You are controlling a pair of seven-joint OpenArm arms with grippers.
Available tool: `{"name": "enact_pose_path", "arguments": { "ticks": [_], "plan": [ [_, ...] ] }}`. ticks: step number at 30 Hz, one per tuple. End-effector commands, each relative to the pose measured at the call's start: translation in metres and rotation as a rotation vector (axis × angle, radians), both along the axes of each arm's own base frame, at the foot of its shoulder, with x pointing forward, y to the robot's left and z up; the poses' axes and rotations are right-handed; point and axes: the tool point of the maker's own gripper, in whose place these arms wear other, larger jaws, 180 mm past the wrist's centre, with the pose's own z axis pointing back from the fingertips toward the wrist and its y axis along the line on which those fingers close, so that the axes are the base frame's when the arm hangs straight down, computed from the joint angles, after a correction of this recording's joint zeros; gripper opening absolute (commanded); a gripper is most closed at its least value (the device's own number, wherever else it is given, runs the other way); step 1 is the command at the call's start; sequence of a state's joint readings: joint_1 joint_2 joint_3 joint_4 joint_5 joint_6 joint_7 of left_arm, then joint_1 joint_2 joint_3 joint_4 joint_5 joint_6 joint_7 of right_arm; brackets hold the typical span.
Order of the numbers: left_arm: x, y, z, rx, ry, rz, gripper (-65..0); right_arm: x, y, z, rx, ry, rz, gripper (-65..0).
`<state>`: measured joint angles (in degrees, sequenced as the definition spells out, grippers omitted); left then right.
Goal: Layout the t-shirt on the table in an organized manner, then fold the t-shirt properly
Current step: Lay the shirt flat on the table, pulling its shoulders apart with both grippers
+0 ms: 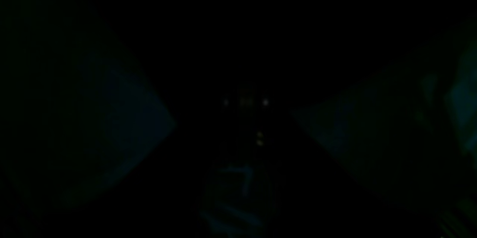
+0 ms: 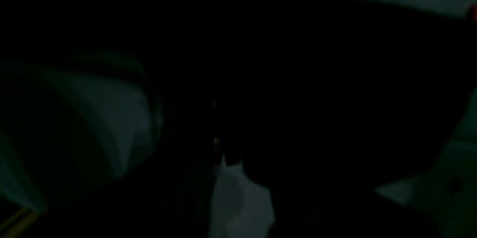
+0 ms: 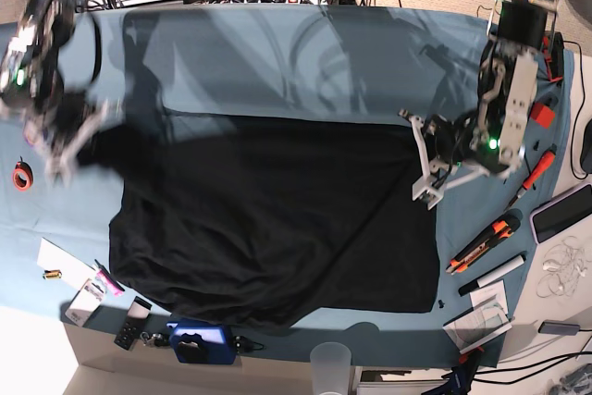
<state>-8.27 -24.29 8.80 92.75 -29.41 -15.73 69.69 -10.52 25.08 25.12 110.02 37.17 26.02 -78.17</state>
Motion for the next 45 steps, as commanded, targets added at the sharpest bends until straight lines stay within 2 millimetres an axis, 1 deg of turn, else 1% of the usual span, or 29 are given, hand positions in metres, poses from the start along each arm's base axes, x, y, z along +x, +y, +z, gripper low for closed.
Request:
{"name": "enact_pose_path", "arguments": {
  "ticks": [1, 6, 9, 13, 15, 18, 22, 25, 30, 32, 37, 42, 45],
  "plan": [
    [-0.009, 0.01, -0.006, 0.047, 0.041, -0.001, -65.0, 0.0, -0.005, 0.008, -0.019, -0.018, 0.006, -65.0],
    [-0.027, 0.026, -0.013, 0.099, 0.063, -0.006, -65.0, -0.035, -0.014, -0.009, 0.0, 0.061, -0.024, -65.0],
    [-0.037, 0.038, -0.012, 0.141, 0.058, -0.014, -65.0, -0.055, -0.013, -0.014, 0.039, 0.096, -0.007, -65.0],
    [-0.051, 0.051, -0.009, 0.205, 0.045, -0.03, -65.0, -0.076, -0.015, -0.017, 0.073, 0.125, -0.005, -65.0],
    [-0.061, 0.057, -0.01, 0.234, 0.049, -0.03, -65.0, -0.086, -0.017, -0.019, 0.079, 0.145, -0.003, -65.0],
    [-0.078, 0.062, -0.015, 0.275, 0.064, -0.032, -65.0, -0.1, -0.013, -0.024, 0.099, 0.175, 0.015, -65.0],
    [-0.098, 0.068, -0.019, 0.33, 0.074, -0.023, -65.0, -0.112, -0.004, -0.028, 0.129, 0.199, 0.06, -65.0],
    [-0.11, 0.077, -0.021, 0.391, 0.074, -0.009, -65.0, -0.12, 0.003, -0.032, 0.159, 0.212, 0.068, -65.0],
    [-0.129, 0.087, -0.025, 0.457, 0.09, -0.006, -65.0, -0.139, 0.018, -0.044, 0.209, 0.24, 0.07, -65.0],
    [-0.131, 0.092, -0.026, 0.484, 0.09, -0.002, -65.0, -0.146, 0.024, -0.046, 0.228, 0.249, 0.087, -65.0],
    [-0.133, 0.106, -0.024, 0.554, 0.075, 0.044, -65.0, -0.162, 0.025, -0.05, 0.24, 0.291, 0.084, -65.0],
    [-0.151, 0.108, -0.03, 0.569, 0.112, 0.034, -65.0, -0.178, 0.027, -0.053, 0.239, 0.332, 0.106, -65.0],
    [-0.158, 0.108, -0.033, 0.569, 0.128, 0.029, -65.0, -0.179, 0.028, -0.053, 0.249, 0.323, 0.109, -65.0]
  ]
}}
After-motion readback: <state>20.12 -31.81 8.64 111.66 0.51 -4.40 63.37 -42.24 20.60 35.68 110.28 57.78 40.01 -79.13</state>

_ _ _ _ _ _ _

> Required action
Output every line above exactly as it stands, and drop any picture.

> Reply
You are controlling a pair of seven-joint OpenArm arms with grippers.
Available tool: `{"name": "enact_pose_path", "arguments": { "ticks": [_], "plan": [ [_, ...] ] }}`. ticks: step number at 30 Hz, one per tuple. End-effector commands, each relative to the pose measured at the call's start: translation in metres and rotation as a rotation vector (axis × angle, radians), both along the axes of each arm's own base frame, at the foot of its shoulder, with x pointing forward, y to the robot's left and z up; the poses' axes and rotations are right-handed; point and axes: the tool point of the maker's own gripper, in whose place these arms wear other, larger jaws, 180 mm past the wrist's centre, with the pose's own z axis pointing back from the fingertips toward the wrist and its y axis along the line on which those fingers close, so that the axes are the base frame's when the arm hangs straight down, computed from the joint angles, after a correction of this recording's joint zeros; gripper opening absolute (commanded); a gripper is most closed at its least value (the device's own number, wherever else it is given, runs the other way); step 1 is the command at the call's start; sequence of a state's joint readings: joint_1 joint_2 joint_3 joint_4 joint_5 joint_6 joint_7 of left_arm, then joint_1 joint_2 joint_3 joint_4 joint_5 joint_6 joint_7 of right_arm; brackets hold the typical span.
Order of the numbers: left_arm: x, y, z, rx, ry, rz, gripper (-65..0); right_arm: x, y, z, rx, ry, rz, gripper (-65..0).
`<state>`: measured joint angles (in degrees, sequenced as the definition spells out, grippers omitted); left then right.
Goal: Layout the t-shirt on the table in an organized manner, then fold the t-shirt properly
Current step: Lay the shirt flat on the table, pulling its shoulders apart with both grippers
+0 ms: 
+0 ms: 
+0 ms: 
<state>-8.27 -24.29 8.80 92.75 -29.41 -15.73 69.69 -10.52 25.08 25.12 110.02 37.17 26.02 -78.17</state>
Motion for the next 45 steps, as commanded, targets added at the sharpest bends until straight lines stay within 2 millimetres an axis, 1 deg of turn, else 1% of the usual span, or 29 are given, hand positions in metres, poses from the start along each arm's base axes, x, y, z along +x, +y, +z, gripper low for closed.
Request:
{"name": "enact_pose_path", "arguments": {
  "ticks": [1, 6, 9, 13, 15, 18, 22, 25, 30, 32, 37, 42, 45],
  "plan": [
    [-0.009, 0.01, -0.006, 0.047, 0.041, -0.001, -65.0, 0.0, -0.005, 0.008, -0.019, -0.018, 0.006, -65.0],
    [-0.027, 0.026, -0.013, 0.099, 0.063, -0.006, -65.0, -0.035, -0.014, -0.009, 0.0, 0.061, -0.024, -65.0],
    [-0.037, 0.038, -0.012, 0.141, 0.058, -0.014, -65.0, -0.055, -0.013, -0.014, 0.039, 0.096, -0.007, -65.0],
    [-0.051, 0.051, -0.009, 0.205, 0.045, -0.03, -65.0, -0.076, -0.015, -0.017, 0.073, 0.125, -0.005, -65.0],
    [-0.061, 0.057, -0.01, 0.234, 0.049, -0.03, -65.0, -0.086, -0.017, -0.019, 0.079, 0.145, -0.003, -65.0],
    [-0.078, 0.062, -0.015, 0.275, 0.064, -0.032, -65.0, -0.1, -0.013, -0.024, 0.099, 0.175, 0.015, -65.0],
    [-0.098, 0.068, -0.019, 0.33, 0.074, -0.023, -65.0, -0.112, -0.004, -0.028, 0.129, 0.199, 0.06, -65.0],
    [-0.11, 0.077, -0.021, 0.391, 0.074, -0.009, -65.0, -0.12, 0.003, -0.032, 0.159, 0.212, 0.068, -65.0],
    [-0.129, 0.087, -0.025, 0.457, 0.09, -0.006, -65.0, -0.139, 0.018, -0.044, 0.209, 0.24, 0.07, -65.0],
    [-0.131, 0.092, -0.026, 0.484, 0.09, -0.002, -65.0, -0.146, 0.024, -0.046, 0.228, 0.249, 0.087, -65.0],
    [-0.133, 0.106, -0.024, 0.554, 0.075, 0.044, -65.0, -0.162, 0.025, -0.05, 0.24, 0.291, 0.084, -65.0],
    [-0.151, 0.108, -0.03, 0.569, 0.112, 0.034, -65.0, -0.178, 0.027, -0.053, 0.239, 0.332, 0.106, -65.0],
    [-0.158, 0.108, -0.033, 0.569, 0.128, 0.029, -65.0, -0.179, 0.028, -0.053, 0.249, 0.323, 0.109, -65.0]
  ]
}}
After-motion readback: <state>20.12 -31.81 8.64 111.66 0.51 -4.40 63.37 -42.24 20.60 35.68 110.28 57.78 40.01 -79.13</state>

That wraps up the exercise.